#### [DIRECTIONS]
With the records in front of you, set every one of them down exactly.

EXTRACTED INFORMATION START

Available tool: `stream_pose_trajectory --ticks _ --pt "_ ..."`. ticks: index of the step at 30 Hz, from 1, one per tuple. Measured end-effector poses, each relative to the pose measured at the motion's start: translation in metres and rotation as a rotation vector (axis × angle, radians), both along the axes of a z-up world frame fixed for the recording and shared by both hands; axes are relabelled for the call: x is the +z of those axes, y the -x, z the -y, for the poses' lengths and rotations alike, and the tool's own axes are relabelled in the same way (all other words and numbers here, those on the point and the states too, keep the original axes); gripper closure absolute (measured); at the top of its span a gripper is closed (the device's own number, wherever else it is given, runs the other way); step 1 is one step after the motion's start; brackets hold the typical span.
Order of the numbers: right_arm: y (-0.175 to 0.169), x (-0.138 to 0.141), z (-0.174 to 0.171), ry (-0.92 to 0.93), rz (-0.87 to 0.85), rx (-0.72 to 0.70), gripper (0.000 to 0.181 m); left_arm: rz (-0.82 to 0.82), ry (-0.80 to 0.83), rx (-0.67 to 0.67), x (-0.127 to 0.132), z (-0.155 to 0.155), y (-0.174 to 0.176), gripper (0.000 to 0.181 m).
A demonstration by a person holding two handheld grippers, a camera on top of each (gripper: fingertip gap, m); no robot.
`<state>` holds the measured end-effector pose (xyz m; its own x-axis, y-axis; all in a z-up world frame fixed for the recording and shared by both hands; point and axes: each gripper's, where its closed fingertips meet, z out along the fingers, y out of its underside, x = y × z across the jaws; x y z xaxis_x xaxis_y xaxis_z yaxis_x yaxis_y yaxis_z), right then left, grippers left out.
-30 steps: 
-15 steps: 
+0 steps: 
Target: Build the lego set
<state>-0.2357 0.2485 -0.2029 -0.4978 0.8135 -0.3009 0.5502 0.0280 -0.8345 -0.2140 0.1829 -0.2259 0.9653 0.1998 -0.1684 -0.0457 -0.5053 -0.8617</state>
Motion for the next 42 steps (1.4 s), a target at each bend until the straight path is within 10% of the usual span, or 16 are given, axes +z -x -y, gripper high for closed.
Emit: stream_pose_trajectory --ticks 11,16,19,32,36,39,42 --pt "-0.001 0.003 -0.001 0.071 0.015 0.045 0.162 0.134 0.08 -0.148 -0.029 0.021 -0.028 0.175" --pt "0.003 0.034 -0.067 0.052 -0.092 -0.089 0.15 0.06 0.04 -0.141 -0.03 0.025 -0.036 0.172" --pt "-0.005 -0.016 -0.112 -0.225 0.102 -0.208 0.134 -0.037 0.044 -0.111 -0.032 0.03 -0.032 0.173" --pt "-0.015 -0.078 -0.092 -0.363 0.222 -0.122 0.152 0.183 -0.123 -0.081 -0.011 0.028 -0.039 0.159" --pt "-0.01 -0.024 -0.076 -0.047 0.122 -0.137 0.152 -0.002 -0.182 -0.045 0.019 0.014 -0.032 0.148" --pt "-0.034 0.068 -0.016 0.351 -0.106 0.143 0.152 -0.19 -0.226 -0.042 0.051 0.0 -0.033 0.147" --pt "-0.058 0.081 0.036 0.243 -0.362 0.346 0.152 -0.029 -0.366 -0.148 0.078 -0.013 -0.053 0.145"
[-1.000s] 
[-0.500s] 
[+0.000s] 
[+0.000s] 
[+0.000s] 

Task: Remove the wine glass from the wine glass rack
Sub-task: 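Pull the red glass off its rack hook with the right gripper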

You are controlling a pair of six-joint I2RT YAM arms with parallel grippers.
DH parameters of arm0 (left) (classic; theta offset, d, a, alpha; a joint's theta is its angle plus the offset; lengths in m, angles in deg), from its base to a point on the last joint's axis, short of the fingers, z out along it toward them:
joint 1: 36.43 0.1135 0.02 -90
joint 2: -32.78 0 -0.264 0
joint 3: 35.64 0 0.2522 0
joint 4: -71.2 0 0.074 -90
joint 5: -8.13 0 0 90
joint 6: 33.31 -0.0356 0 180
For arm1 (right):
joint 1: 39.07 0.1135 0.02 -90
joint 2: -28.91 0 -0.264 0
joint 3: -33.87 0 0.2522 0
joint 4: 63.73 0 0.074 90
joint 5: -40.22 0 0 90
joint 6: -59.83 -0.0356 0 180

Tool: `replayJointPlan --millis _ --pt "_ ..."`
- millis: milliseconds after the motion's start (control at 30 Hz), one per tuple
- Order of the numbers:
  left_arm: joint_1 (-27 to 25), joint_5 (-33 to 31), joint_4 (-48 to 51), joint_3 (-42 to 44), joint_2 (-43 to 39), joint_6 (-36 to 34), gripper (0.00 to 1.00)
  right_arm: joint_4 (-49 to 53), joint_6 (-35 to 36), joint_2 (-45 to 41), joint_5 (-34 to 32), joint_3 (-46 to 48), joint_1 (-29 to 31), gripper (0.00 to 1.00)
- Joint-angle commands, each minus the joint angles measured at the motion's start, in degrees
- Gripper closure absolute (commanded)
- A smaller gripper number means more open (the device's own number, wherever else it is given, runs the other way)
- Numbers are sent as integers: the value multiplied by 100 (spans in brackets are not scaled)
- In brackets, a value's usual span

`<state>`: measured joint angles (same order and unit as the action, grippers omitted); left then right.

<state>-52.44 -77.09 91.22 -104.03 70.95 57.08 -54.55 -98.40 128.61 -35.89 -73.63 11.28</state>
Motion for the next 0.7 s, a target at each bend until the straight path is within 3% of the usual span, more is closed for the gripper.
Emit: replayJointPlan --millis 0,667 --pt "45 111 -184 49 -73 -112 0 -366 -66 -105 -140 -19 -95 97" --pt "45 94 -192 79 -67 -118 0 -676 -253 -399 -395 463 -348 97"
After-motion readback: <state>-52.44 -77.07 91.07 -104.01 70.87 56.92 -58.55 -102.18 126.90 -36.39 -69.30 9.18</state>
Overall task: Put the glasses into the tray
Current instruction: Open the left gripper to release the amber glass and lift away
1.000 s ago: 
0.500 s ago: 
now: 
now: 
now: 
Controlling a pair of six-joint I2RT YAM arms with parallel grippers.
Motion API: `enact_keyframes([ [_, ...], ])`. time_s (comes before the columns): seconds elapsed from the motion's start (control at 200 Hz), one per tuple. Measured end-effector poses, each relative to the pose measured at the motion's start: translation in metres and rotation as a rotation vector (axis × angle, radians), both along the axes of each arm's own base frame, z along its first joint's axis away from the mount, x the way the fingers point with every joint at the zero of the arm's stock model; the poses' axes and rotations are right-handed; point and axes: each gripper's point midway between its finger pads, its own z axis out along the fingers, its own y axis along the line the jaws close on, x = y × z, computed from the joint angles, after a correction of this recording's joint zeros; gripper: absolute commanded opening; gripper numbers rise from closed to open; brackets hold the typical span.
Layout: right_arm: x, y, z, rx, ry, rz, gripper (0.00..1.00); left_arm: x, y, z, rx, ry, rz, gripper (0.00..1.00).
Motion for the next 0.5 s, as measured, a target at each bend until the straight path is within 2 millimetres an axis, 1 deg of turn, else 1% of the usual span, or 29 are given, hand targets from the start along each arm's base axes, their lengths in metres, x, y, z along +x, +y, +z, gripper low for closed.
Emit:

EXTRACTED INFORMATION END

#### [EXERCISE SOLUTION]
Available tool: `stream_pose_trajectory --ticks _ --pt "_ ..."`. ticks: index of the step at 30 Hz, from 1, one per tuple. Measured end-effector poses, each relative to the pose measured at the motion's start: translation in metres and rotation as a rotation vector (axis × angle, radians), both along the axes of a z-up world frame fixed for the recording and shared by both hands; axes are relabelled for the call: x is the +z of those axes, y the -x, z the -y, for the poses' lengths and rotations alike, and the tool's own axes are relabelled in the same way (all other words and numbers here, those on the point and the states too, keep the original axes); gripper closure absolute (measured); at the top of its span a gripper is closed (the device's own number, wherever else it is given, runs the other way); step 1 is one step after the motion's start; brackets hold the typical span.
Order of the numbers: right_arm: y (-0.175 to 0.169), x (-0.138 to 0.141), z (-0.174 to 0.171), ry (-0.92 to 0.93), rz (-0.87 to 0.85), rx (-0.72 to 0.70), gripper (0.000 to 0.181 m); left_arm: rz (-0.82 to 0.82), ry (-0.80 to 0.83), rx (-0.67 to 0.67), x (-0.127 to 0.132), z (-0.155 to 0.155), y (-0.174 to 0.176), gripper (0.000 to 0.181 m).
A demonstration by a person holding two handheld grippers, a camera on top of each (gripper: fingertip gap, m); no robot.
`<state>` holds the measured end-effector pose (xyz m; its own x-axis, y-axis; all in a z-up world frame fixed for the recording and shared by both hands; point and axes: each gripper's, where its closed fingertips meet, z out along the fingers, y out of its underside, x = y × z across the jaws; x y z xaxis_x xaxis_y xaxis_z yaxis_x yaxis_y yaxis_z), right then left, grippers left out.
-30 steps: 
-15 steps: 
+0 steps: 
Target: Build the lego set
<state>-0.2357 0.2485 -0.2029 -0.4978 0.8135 -0.3009 0.5502 0.0280 -0.8345 -0.2140 0.1829 -0.2259 0.9653 0.1998 -0.1684 -0.0457 -0.5053 -0.8617</state>
Motion for the next 42 steps (1.4 s), a target at each bend until the straight path is within 10% of the usual span, or 16 are given, axes +z -x -y, gripper high for closed.
Emit: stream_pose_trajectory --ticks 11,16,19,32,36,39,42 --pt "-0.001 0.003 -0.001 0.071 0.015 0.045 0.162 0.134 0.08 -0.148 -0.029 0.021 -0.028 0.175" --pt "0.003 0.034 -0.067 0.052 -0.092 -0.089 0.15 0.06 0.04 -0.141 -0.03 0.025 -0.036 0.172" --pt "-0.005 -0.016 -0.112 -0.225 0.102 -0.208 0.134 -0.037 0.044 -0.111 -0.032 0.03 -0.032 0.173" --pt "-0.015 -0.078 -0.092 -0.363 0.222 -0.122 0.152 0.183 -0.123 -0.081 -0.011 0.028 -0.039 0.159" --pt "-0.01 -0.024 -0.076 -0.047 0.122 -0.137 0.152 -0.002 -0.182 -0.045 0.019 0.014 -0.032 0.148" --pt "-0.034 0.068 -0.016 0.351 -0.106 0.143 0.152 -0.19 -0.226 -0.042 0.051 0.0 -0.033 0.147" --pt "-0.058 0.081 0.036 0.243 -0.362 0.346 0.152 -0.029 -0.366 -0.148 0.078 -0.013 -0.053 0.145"
[-1.000s] 
[-0.500s] 
[+0.000s] 
[+0.000s] 
[+0.000s] 

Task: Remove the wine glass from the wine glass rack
Sub-task: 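Pull the red glass off its rack hook with the right gripper
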
You are controlling a pair of six-joint I2RT YAM arms with parallel grippers.
DH parameters of arm0 (left) (classic; theta offset, d, a, alpha; a joint's theta is its angle plus the offset; lengths in m, angles in deg), from its base to a point on the last joint's axis, short of the fingers, z out along it toward them:
joint 1: 36.43 0.1135 0.02 -90
joint 2: -32.78 0 -0.264 0
joint 3: 35.64 0 0.2522 0
joint 4: -71.2 0 0.074 -90
joint 5: -8.13 0 0 90
joint 6: 33.31 -0.0356 0 180
For arm1 (right):
joint 1: 39.07 0.1135 0.02 -90
joint 2: -28.91 0 -0.264 0
joint 3: -33.87 0 0.2522 0
joint 4: 63.73 0 0.074 90
joint 5: -40.22 0 0 90
joint 6: -59.83 -0.0356 0 180

Tool: `replayJointPlan --millis _ --pt "_ ..."`
- millis: milliseconds after the motion's start (control at 30 Hz), one per tuple
- Order of the numbers:
  left_arm: joint_1 (-27 to 25), joint_5 (-33 to 31), joint_4 (-48 to 51), joint_3 (-42 to 44), joint_2 (-43 to 39), joint_6 (-36 to 34), gripper (0.00 to 1.00)
  right_arm: joint_4 (-49 to 53), joint_6 (-35 to 36), joint_2 (-45 to 41), joint_5 (-34 to 32), joint_3 (-46 to 48), joint_1 (-29 to 31), gripper (0.00 to 1.00)
- Joint-angle commands, each minus the joint angles measured at the motion's start, in degrees
- Gripper closure absolute (commanded)
- A smaller gripper number means more open (the device's own number, wherever else it is given, runs the other way)
- Numbers are sent as integers: the value multiplied by 100 (spans in brackets are not scaled)
- In brackets, a value's usual span

`<state>`: measured joint angles (same order and unit as the action, grippers omitted); left then right.

<state>-52.44 -77.09 91.22 -104.03 70.95 57.08 -54.55 -98.40 128.61 -35.89 -73.63 11.28</state>
Motion for the next 0.7 s, a target at each bend until the straight path is within 3% of the usual span, more is closed for the gripper.
Emit: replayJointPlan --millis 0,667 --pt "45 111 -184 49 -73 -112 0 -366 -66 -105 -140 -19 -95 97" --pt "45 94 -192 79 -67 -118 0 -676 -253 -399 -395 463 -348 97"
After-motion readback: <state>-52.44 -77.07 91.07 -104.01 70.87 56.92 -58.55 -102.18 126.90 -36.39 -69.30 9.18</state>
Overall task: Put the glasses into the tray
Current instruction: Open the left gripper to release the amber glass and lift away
1.000 s ago: 
0.500 s ago: 
now: 
now: 
now: 
Controlling a pair of six-joint I2RT YAM arms with parallel grippers.
Motion API: `enact_keyframes([ [_, ...], ])`. time_s (comes before the columns): seconds elapsed from the motion's start (control at 200 Hz), one per tuple. Measured end-effector poses, each relative to the pose measured at the motion's start: translation in metres and rotation as a rotation vector (axis × angle, radians), both along the axes of each arm's own base frame, z along its first joint's axis away from the mount, x the way the fingers point with every joint at the zero of the arm's stock model; the poses' axes and rotations are right-handed; point and axes: each gripper's point midway between its finger pads, its own z axis out along the fingers, its own y axis along the line the jaws close on, x = y × z, computed from the joint angles, after a correction of this recording's joint zeros; gripper: absolute commanded opening; gripper numbers rise from closed to open; brackets hold the typical span.
Layout: right_arm: x, y, z, rx, ry, rz, gripper (0.00..1.00); left_arm: x, y, z, rx, ry, rz, gripper (0.00..1.00).
Motion for the next 0.5 s, as measured, a target at each bend until the straight path is within 2 millimetres an axis, 1 deg of turn, else 1% of the usual span, or 29 are given, hand targets from the start along each arm's base axes, their lengths in metres, x, y, z along +x, +y, +z, gripper low for closed.
Emit:

No more work remains in this exercise.